Here's my honest recommendation flowchart:
Start with Search if:- You have under $5K/month budget
- People actively search for your solution
- You need immediate ROI
- You're in a competitive category with clear search volume
- You've maxed out profitable Search volume
- You have 30+ conversions/month to optimize Display with
- You have strong visual assets
- You want to improve overall conversion rate with remarketing
- Your product isn't being searched for yet
- You're in a highly visual category
- You have 6+ months to test and optimize
- You're focused on brand awareness first
For 80% of businesses reading this, the answer is: Put most of your money in Search. Use Display for remarketing. Only expand to Display prospecting once Search is humming.
Don't let anyone tell you that you NEED to run Display. You don't. I have clients spending $50K/month profitably on Search alone with zero Display.
Your Action Plan
If you're running both Search and Display right now:
If you're starting fresh:
Stop overthinking this. Search first, Display second. That's the playbook.
FAQ
Q: What about YouTube ads? Are those Display or different?YouTube ads are technically part of the Display Network, but they behave differently. I consider them a third category. They work well for visual products, brand building, and remarketing. But they're even harder to convert cold traffic with than standard Display.
Q: Should I use Smart Display campaigns?I've tested Smart Display extensively. Results are inconsistent. Sometimes they work great, sometimes they waste budget on junk traffic. If you use them, watch the first two weeks closely and be ready to kill them if CPA is 2x+ your target.
Q: Can Display work for B2B?Yes, but it's tougher. B2B buying cycles are longer, so you need to be patient. Display remarketing works well for B2B. Cold Display prospecting is hit or miss. I've had better luck with LinkedIn ads for B2B prospecting than Google Display.
Q: What's a good Display CTR?For remarketing: 0.5-1.5%. For prospecting: 0.2-0.6%. Anything under 0.15% consistently means your ads or targeting are off.
Bottom line: Search ads capture existing demand. Display ads create demand. Most businesses need to capture demand first before trying to create it. Don't skip steps.

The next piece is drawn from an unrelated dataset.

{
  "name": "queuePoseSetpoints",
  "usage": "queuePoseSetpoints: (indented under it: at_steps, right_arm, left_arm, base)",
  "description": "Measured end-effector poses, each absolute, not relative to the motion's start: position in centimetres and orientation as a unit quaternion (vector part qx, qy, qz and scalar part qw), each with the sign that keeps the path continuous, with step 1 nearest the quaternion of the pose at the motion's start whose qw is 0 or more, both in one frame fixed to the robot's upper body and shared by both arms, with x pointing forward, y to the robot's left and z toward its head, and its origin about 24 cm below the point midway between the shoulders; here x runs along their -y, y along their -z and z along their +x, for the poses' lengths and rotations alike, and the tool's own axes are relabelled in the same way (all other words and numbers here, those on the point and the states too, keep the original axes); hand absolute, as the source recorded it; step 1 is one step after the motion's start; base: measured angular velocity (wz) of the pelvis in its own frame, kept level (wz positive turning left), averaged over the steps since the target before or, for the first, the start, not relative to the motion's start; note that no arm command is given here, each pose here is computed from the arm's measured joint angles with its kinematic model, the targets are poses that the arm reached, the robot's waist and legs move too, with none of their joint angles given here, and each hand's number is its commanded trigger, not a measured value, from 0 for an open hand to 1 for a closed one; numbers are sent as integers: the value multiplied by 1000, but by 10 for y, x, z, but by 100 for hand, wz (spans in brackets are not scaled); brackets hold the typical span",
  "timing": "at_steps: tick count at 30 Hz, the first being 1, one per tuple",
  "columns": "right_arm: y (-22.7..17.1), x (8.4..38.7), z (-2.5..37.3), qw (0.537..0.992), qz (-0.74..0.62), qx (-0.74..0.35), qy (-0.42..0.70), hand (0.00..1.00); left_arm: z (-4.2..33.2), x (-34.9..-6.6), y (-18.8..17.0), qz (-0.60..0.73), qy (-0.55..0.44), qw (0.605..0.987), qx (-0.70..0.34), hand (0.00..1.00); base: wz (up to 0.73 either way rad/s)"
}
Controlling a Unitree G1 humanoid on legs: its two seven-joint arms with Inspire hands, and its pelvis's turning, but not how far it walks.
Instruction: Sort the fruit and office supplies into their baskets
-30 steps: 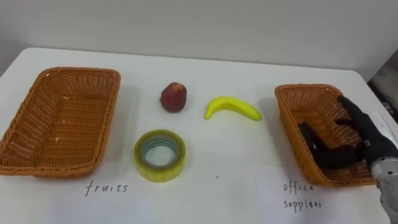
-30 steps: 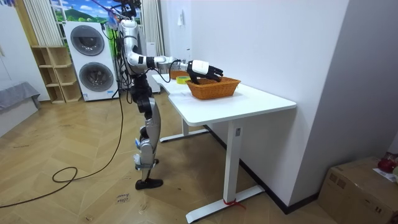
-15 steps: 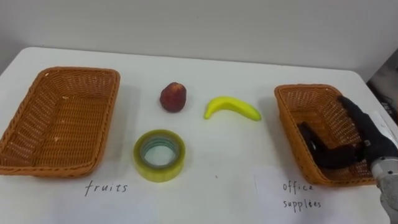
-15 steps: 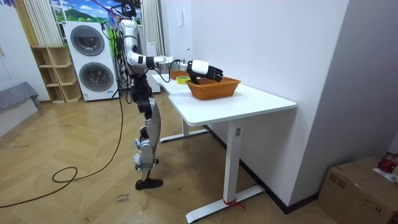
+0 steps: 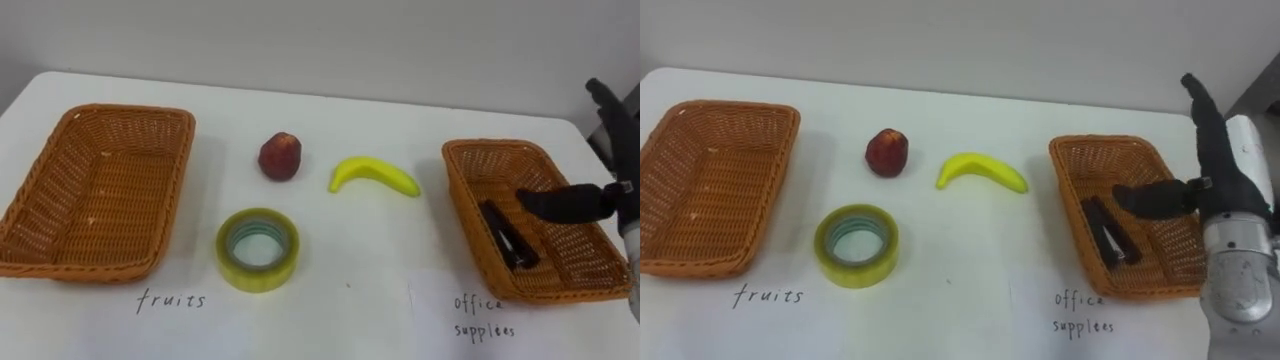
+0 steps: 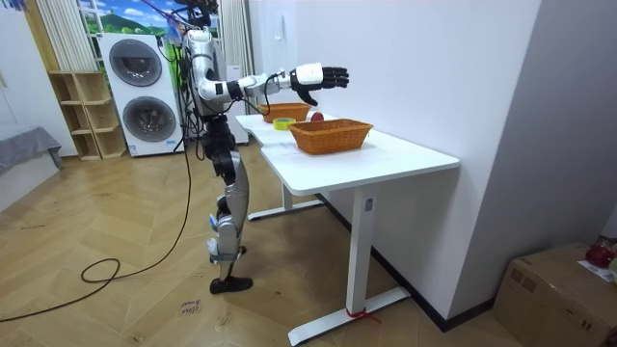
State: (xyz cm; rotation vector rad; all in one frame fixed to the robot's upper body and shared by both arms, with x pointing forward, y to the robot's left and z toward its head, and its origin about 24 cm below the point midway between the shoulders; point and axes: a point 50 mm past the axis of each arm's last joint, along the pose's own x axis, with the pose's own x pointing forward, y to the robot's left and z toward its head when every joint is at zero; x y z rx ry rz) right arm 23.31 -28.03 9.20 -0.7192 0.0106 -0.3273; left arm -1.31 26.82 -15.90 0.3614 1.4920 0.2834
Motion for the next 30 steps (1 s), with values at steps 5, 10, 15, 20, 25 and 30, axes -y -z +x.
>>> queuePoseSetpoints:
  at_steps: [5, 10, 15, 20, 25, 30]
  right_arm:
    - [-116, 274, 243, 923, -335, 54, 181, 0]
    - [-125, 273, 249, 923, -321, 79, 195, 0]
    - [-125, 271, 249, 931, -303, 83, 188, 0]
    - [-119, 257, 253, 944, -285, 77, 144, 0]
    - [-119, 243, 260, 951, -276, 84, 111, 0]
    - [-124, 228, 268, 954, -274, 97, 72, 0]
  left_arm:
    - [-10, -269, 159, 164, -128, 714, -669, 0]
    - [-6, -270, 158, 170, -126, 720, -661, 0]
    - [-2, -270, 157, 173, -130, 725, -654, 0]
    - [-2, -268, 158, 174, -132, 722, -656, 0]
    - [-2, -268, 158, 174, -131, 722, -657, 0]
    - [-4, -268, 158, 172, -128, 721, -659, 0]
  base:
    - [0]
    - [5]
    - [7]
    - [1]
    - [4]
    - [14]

Test this yourself. Run Search and Display in parallel for 90 days with equal budget. I bet Search crushes Display on cost per conversion for 9 out of 10 businesses reading this. And when it does, shift your budget accordingly.

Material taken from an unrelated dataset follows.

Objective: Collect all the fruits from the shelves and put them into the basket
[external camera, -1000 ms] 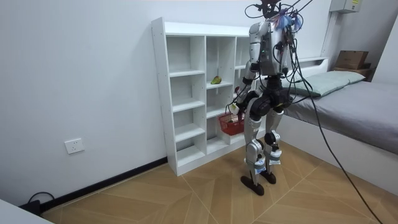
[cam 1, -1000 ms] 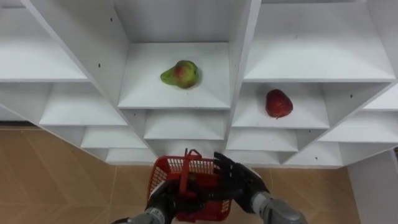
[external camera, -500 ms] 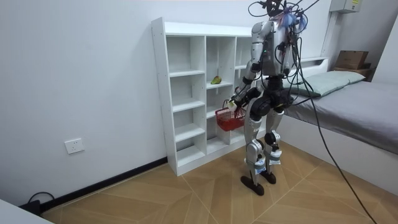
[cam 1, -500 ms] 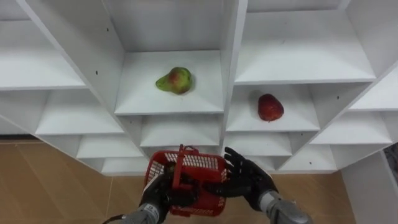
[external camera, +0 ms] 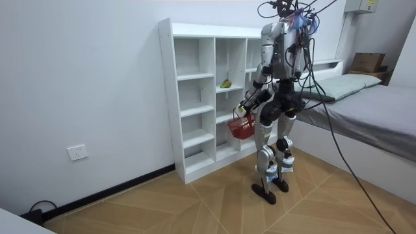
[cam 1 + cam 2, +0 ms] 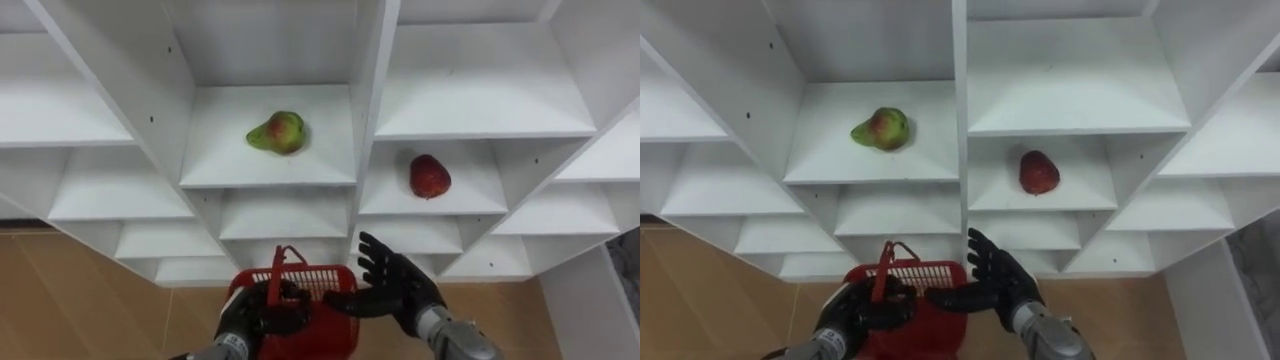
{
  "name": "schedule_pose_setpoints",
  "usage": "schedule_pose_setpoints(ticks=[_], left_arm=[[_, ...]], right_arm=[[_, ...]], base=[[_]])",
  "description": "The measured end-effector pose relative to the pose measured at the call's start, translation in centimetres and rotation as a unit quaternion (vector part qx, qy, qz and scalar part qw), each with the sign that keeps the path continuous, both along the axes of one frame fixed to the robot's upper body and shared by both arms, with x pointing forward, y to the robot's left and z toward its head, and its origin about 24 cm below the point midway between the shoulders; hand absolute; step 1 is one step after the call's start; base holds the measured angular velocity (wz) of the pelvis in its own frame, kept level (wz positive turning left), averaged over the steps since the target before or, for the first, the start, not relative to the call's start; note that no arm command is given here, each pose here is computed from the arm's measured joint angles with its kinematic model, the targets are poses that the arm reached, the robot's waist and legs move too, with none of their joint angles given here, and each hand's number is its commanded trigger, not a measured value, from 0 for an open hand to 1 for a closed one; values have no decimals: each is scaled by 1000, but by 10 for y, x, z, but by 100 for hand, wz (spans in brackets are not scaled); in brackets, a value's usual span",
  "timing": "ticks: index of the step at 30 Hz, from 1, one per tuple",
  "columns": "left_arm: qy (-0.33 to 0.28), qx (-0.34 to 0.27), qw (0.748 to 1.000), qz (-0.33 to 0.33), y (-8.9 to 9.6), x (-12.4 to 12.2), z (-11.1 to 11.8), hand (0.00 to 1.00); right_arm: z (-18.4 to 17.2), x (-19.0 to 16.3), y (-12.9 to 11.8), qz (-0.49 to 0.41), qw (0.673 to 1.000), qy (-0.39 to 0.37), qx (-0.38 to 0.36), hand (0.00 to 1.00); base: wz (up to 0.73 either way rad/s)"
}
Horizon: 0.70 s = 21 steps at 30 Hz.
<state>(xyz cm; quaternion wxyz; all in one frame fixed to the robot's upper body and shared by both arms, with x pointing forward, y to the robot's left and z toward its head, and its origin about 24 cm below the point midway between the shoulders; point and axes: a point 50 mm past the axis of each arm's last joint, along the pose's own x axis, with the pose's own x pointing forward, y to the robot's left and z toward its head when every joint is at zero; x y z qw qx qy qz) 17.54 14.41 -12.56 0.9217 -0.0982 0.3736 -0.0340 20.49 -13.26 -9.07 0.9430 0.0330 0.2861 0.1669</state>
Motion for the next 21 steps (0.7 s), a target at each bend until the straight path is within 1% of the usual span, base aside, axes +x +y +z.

Frequently Asked Questions
What is the most important takeaway from this guide?
Focus on testing and iterating. No single strategy works for everyone, but consistent optimization based on data will improve your results over time.
How much budget do I need to get started?
You can start with as little as 10-20 dollars per day for testing. The key is to allocate enough budget to gather meaningful data before making optimization decisions.
How long before I see results?
Most campaigns need 2-4 weeks of data collection before you can make meaningful optimizations. Patience and consistent monitoring are essential for success.